Тогда я его отпустил и говорю:
— Это просто нечестно. Не по–товарищески.
А он надевает свою нестираную шапку и уходит. И на прощание говорит:
— Ты был мой лучший друг. Мне с тобой не хотелось бы ссориться. Но раз так, — я ухожу. До свидания, Петя!
И он уходит. И даже хлопает дверью.
А я остаюсь сидеть. В своей мокрой шапке.
Ну, разве это товарищ? Какой же это товарищ! Нет, это не по–товарищески.
Маленькие фантики
Раньше Петя и Вова сутулились, не причёсывались, не так ложку держали, ходили чумазыми, съезжали по перилам, визжали на уроках, приносили в класс кошку, запирали её в шкаф, она оттуда мяукала, а они смеялись, хотя ничего смешного тут не было.

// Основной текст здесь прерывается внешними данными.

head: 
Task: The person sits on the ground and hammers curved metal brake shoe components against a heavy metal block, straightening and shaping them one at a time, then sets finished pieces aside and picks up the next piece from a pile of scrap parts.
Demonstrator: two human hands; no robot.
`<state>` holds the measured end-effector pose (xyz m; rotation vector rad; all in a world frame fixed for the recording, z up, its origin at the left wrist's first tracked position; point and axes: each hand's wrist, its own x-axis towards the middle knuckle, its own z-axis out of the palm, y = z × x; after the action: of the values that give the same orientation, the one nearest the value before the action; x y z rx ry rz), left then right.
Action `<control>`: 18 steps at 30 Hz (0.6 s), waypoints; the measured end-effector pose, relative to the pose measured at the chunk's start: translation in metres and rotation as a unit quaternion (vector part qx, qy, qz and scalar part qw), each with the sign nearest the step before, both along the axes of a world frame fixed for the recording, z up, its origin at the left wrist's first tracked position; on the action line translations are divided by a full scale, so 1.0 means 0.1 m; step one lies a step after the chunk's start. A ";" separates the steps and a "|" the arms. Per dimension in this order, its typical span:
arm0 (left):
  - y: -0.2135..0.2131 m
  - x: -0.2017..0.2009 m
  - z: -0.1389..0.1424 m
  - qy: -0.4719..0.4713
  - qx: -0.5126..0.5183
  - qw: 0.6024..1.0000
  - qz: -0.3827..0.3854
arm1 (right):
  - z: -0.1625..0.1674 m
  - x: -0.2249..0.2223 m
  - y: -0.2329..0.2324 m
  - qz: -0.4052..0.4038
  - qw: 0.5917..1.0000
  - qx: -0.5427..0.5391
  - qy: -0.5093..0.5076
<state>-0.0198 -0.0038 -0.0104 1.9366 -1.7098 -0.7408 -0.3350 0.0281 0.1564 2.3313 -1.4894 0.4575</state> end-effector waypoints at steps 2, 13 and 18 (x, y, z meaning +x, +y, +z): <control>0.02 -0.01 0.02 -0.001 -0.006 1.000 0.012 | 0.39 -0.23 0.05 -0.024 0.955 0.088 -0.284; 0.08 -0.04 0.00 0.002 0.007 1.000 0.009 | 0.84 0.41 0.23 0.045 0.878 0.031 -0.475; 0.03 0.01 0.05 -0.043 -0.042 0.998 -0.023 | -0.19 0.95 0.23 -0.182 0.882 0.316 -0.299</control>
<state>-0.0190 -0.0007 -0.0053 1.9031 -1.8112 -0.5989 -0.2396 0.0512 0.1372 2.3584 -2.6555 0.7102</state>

Многие так и остались сутулыми. На всю свою жизнь. Многие так и остались визгливыми. До конца дней своих. Многие ложку всю жизнь не так держат. Многим почти что сто лет скоро будет, а всё ловят кошек, как маленькие. Таких, правда, не очень много. Но и не мало. Их, в общем, достаточно.
Раз достаточно, — значит, хватит. Так Петя с Вовой решили.
Они стали в игру играть. В обыкновенные фантики. Примерно так:
— А ну, Петя, давай–ка мне фантик! Ты только что был сутулым.
Или:
— Вова, пойди вымой ухо. Оно у тебя все в земле. Давай фантик.
Или:
— Ну–ка, брось кошку и фантик давай!
Или:
— Ну–ка, иди сюда. Глянь–ка в зеркало. Видишь?
— Я ничего не вижу, — говорит Петя.
— Ты не видишь, что ты лохматый?!
— Ага, теперь вижу, — говорит Петя.
— Давай фантик, — говорит Вова.
— Сколько?
— Пять штук.
— Много.
— Тогда три.
— Бери.
Вот как всё просто и дружно! Тут одного фанта мало. Раз человек весь лохматый. Но пять фантов много. Тут нужно условие. Сколько за что фантов брать. За двойку не то что пять, десять фантов мало. А то и все одиннадцать.
Иногда так бывает:
— Ага, ты хотел побежать за кошкой, давай, давай фантик!
Тут фантик не полагается. Мало ли что он хотел! Мало ли кто что хочет. Он не побежал. В чём же дело! Это уже не по правилам.
Конечно, у них были споры. А как же! Без этого не бывает. Но они ни разу не дрались. У них мысли такой даже не было. Из–за каких–то фантиков!